Профессор Грищенко не любил профессора Покровского. Немного боялся и всегда подозревал. Подозревал в неискренности, в постоянной, неустанной работе на публику, во лжи. Но, как назло, вот уже второй раз Грищенко набирал вместе с Покровским параллельные мастерские. Нет, они вовсе не ссорились из–за студентов, слишком у них были разные вкусы, но добросердечный Грищенко мучился, видя, как Покровский берет не тех, не тех. Кому рассказать, что в прошлый набор Покровский взял вообще заику? Самое смешное, что в Ленинграде нашелся режиссер, который после диплома пригласил этого заику в свой театр. Оригинальничают господа. Воображают, что учуяли новое время, новое направление в искусстве. Воображают, что сочувствуют новому поколению в штанах с пуговицами у щиколоток с космами до плеч. А Покровский ведет себя так, будто он тоже молоденький.

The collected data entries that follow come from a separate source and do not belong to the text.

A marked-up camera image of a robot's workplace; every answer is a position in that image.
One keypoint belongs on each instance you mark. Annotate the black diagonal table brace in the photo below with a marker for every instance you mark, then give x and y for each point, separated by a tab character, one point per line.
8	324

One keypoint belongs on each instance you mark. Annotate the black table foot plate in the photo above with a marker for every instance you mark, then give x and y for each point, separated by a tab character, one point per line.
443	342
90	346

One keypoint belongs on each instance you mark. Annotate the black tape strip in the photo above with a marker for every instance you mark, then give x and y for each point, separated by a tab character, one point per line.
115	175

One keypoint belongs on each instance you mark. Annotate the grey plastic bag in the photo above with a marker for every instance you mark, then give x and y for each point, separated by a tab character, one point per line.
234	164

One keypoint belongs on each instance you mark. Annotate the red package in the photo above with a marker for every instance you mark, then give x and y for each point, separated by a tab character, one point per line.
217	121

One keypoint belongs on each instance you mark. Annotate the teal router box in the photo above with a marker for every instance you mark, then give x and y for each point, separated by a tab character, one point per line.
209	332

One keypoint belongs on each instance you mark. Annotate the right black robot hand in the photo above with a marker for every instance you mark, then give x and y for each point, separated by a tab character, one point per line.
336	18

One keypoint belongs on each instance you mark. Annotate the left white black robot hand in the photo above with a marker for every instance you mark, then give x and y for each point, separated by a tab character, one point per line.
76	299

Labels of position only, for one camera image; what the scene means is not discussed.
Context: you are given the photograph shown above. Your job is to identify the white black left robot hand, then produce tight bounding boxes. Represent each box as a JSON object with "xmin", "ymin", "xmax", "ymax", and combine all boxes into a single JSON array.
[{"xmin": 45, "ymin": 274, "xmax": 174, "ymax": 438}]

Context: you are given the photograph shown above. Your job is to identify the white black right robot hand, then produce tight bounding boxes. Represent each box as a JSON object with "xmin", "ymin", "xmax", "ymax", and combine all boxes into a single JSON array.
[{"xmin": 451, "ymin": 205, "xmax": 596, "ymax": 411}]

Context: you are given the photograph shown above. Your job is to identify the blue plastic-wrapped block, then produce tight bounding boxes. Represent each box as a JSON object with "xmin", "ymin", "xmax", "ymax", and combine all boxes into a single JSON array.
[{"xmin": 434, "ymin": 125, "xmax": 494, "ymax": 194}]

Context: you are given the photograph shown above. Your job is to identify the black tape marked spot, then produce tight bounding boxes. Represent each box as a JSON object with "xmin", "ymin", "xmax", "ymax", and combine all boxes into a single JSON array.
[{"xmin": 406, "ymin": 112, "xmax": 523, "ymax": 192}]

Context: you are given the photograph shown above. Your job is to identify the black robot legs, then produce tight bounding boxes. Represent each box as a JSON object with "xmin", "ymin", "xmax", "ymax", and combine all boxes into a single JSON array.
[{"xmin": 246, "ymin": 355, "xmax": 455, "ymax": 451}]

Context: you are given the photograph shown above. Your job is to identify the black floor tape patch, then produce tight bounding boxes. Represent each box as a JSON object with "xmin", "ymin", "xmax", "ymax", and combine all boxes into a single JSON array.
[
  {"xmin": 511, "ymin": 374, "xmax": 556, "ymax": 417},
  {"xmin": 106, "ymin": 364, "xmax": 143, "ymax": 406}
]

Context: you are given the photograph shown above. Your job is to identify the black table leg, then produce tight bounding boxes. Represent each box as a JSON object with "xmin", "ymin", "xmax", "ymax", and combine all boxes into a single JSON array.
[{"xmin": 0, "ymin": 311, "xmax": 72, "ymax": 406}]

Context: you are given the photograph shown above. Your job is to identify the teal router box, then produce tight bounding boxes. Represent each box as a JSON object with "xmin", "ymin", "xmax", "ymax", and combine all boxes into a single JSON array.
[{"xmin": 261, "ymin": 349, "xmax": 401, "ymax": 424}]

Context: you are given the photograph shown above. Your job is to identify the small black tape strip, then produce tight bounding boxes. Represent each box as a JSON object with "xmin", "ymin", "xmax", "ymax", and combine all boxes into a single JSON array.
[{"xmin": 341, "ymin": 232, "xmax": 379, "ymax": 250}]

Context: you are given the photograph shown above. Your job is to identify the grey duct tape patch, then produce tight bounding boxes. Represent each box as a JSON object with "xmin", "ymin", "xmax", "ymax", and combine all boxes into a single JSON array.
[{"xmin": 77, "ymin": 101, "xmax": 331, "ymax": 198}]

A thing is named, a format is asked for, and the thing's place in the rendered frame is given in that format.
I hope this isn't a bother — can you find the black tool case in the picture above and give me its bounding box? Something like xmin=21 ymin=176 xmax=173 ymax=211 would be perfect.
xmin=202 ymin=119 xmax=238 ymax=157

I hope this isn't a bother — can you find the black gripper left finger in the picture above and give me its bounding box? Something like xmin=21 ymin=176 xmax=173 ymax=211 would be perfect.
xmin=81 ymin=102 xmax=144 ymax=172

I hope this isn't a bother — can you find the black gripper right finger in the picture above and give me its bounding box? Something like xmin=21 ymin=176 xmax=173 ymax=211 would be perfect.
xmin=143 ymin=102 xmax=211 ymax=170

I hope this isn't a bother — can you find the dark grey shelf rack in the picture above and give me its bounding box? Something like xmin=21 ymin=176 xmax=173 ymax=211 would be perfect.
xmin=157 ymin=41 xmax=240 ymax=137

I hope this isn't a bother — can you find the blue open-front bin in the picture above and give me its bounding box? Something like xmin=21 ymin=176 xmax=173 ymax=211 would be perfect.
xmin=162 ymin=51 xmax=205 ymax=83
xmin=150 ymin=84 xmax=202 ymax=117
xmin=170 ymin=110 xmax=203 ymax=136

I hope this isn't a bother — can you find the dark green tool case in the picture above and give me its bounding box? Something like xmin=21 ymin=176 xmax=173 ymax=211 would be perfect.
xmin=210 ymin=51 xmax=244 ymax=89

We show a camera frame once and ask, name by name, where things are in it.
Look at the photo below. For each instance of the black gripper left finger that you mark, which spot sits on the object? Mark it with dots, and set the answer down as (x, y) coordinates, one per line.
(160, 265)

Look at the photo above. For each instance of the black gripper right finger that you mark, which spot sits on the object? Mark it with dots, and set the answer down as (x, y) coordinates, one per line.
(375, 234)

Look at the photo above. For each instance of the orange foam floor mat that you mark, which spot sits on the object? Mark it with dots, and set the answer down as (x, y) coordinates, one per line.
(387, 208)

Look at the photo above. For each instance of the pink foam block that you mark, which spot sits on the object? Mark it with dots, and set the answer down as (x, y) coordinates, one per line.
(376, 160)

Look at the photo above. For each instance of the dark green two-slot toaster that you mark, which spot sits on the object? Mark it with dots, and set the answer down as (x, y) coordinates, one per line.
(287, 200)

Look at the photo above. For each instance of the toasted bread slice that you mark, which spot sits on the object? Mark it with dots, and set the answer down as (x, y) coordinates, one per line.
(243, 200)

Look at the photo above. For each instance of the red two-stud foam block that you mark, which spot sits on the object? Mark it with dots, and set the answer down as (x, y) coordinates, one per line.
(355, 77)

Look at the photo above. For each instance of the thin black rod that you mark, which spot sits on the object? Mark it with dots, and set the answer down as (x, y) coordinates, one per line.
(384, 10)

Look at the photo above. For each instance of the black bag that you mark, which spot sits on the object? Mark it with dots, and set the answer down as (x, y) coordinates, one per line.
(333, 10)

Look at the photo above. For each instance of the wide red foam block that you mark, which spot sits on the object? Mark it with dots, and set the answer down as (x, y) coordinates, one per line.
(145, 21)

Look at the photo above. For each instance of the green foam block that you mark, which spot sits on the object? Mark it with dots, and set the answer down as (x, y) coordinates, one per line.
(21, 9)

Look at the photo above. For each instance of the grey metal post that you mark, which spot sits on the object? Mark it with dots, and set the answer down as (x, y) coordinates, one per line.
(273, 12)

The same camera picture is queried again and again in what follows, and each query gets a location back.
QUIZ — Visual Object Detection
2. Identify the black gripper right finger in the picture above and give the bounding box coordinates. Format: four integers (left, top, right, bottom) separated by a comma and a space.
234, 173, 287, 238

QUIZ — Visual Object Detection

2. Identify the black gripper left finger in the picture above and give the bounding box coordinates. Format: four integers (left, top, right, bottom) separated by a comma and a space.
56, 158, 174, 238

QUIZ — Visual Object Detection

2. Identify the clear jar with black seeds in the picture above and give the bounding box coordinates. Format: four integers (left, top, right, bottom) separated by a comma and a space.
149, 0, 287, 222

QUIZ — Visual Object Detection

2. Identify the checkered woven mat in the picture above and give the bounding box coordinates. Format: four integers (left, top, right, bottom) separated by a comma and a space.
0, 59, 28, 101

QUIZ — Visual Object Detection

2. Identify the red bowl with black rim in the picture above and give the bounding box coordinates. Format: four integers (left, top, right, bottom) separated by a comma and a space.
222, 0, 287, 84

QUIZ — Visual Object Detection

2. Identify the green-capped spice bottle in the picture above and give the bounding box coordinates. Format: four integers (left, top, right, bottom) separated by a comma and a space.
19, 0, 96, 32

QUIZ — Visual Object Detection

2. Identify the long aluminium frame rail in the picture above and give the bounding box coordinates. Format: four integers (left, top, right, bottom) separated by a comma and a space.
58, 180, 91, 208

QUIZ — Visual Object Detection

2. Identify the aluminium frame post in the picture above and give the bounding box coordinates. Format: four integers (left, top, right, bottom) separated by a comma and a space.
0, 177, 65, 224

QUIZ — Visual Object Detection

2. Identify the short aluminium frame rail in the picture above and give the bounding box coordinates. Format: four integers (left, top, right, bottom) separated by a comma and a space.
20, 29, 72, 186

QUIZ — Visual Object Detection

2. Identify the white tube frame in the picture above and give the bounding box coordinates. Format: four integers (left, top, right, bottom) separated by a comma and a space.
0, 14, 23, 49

Этакий инфантильный и безответственный старый парень, который, задрав штаны, бежит за комсомолом.
Разве позволил бы себе Грищенко откровенно спать на консультации? А Покровский дремлет, да еще уверяет, что нужных ему людей не проспит. Нужные ему люди - всегда какие–то монстры, либо страшные внешне, либо с такими манерочками, что только диву даешься.
- Ни одного, - сказал Покровский после того, как кончилась очередная десятка.
- Позвольте, а Богданова… - возразил Грищенко.
- Да зачем она вам? Она же полная идиотка!
- Как вы могли увидеть, что она идиотка, если даже не открывали глаз?
- Я слышал. Интонации детского сада, интеллекта ноль. Жужжала, жужжала над ухом… Как надоедливая… таракатица… Уверяю вас, ничего из нее не получится.
Спорить пока было бесполезно. Надо подождать, пока Покровского кто–нибудь зацепит, и тогда поторговаться. Дело в том, что двойка по мастерству, поставленная хотя бы одним мастером, автоматически выключает человека из дальнейшего участия в конкурсе. Двойку может поставить не только Покровский, но и Грищенко. Надо только подождать момента. И Грищенко поставил плюс напротив фамилии Богдановой.
- Заходи, следующая десятка! - крикнул ассистент Кирилл.
Вошли еще десять человек. Покровский еле приоткрыл глаза. Зато Грищенко следил за всеми пристально, пытаясь смотреть на вошедших глазами Покровского, чтоб определить, на кого тот может прореагировать. Совершенно ни в какие ворота не лезла одна. Она была так ужасна, что Грищенко засомневался - вряд ли на такую клюнет даже Покровский, есть же, в конце концов, предел.
- Лазукова! - сказал ассистент.
Поднялась красивая длинноногая девочка. Есть на что посмотреть.
- "Стихи о советском паспорте", Маяковский, - сказала она.
Фигура хорошая, дикция безукоризненная. Грищенко радостно кивал девочке в такт стихам, сам не замечая этого.
- Хватит, хватит, - вдруг с какой–то брезгливой интонацией перебил девочку Покровский. - Вы кого из себя изображаете? Маяковского? Так вы на него не похожи. У него не было таких загробных интонаций. Я имел счастье слышать его в молодости и видеть тоже. Не то. Может, почитаете что–нибудь другое?
- Я приготовила это.
- Почитайте то, что вы не готовили. Ну, любое другое стихотворение…
- Я не знаю.
- Как - не знаете? Идете в актрисы с одним стихотворением за душой?
- "Зима. Крестьянин, торжествуя…" - вяло промямлила Лазукова и замолчала. Глаза ее наливались слезами. - Я басню могу…
И она прочитала "Ворону и лисицу", от которой Грищенко уже тошнило, да и Покровского, очевидно, тоже. К сожалению, Лазукова была бездарна как пень. А может быть, это просто влияние Покровского, грустно подумал Грищенко. Умеет Покровский разрушать красивые внешние образы.
- Сядьте, Лазукова. Лагутин! - вызвал Кирилл.